DETROIT — Great art often emerges from conflict, hardship, or pain. Oksana Mirzoyan has known these perhaps more than most. As a child refugee fleeing Baku in the late 1980s and again in the early 1990s due to the Nagorno-Karabakh conflict, she knows firsthand the world that war creates, both outside and inside of us. A perceptive and sensitive artist, she channels her inner and outer world, along with a good dose of inspiration from classical painting, into a body of artwork, film in her case, that could not be more relevant for Armenians, and all people, today.
Based in Metro Detroit where she grew up, Mirzoyan begun to make her mark for several years with her work being screened at film festivals internationally.
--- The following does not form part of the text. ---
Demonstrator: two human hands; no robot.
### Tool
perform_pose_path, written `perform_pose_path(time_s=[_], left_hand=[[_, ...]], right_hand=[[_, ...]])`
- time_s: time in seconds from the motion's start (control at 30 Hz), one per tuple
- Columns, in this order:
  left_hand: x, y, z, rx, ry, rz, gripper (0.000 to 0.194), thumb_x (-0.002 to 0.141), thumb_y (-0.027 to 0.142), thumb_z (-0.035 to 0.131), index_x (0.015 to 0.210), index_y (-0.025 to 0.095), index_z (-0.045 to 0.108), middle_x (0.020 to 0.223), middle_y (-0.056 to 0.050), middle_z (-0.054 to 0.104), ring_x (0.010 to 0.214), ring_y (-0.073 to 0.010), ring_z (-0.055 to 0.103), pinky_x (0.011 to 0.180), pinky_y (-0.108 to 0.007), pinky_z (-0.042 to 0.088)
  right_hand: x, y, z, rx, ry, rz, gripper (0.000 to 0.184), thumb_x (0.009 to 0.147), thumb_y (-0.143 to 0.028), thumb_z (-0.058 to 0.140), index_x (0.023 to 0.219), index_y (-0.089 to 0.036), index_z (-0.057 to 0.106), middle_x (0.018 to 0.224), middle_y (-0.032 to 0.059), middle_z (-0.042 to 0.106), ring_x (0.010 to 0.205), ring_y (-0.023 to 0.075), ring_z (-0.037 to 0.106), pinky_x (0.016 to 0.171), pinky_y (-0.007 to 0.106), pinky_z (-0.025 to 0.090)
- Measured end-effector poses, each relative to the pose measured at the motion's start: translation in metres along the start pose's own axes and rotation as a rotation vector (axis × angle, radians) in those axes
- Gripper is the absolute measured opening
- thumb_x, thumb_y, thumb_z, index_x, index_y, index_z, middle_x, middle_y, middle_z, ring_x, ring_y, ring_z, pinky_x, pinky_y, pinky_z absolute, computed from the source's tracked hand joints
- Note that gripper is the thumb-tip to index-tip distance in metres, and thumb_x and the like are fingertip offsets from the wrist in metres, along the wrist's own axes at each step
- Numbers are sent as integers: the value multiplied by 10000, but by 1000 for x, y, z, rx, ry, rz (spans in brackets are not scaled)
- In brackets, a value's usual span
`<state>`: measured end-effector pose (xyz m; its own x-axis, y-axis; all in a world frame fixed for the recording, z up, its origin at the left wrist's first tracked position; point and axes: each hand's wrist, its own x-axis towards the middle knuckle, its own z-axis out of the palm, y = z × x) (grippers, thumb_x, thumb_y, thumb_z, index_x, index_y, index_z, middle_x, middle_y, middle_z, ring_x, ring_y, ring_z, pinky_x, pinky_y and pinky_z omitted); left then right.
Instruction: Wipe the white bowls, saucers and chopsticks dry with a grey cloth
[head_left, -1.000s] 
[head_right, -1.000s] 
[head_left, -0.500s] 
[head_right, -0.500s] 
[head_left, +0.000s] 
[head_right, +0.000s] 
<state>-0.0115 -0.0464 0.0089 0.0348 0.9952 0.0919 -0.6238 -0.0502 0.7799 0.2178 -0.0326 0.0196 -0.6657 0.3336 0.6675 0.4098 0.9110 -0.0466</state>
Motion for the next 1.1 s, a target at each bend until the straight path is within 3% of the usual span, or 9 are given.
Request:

Her short film, “140 Drams,” took top prize as Best Short Film at the Izmir Film Festival (Turkey), received an Emerging Cinematographer Award from the Cinematographers Guild of America, and was selected by Atom Egoyan for his curated selection: “Diaspora: Atom Egoyan and Armenia” at the Fribourg Film Festival (Switzerland).
Already well-known in the artistic circles of Detroit, as well as the local Armenian community here, she holds a Kresge Arts Fellowship, has had her films exhibited by the DIA (Detroit Institute of Arts, one of the most prestigious art museums in the country), and has had work commissioned by the MOCAD (Museum of Contemporary Art of Detroit). Her life and work inextricably tied up with the Karabakh conflict, she has now begun work on a feature-length film on the subject, to be titled “Absym.”
Mirzoyan was born in Baku, Soviet Azerbaijan. As a young child, her life changed forever. She was only four-years old in 1988 when “everything started to happen,” in her words. Karabakh voted for independence, which led to massacres that took place in Baku and Sumgait. The Soviet Union was crumbling. Her family, along with 500,000 other Armenians, fled Azerbaijan. It wasn’t a choice — it was a matter of survival.
“We fled and came to Yerevan. I have my memories, the images from that time, but more so I remember the feeling. I remember the tension. I was very young and at that age, you only understand the feeling of events. I’ve been trying to find the language around what happened since then.”
The Sumgait pogroms, as any Armenian knows, were not the only catastrophe in 1988.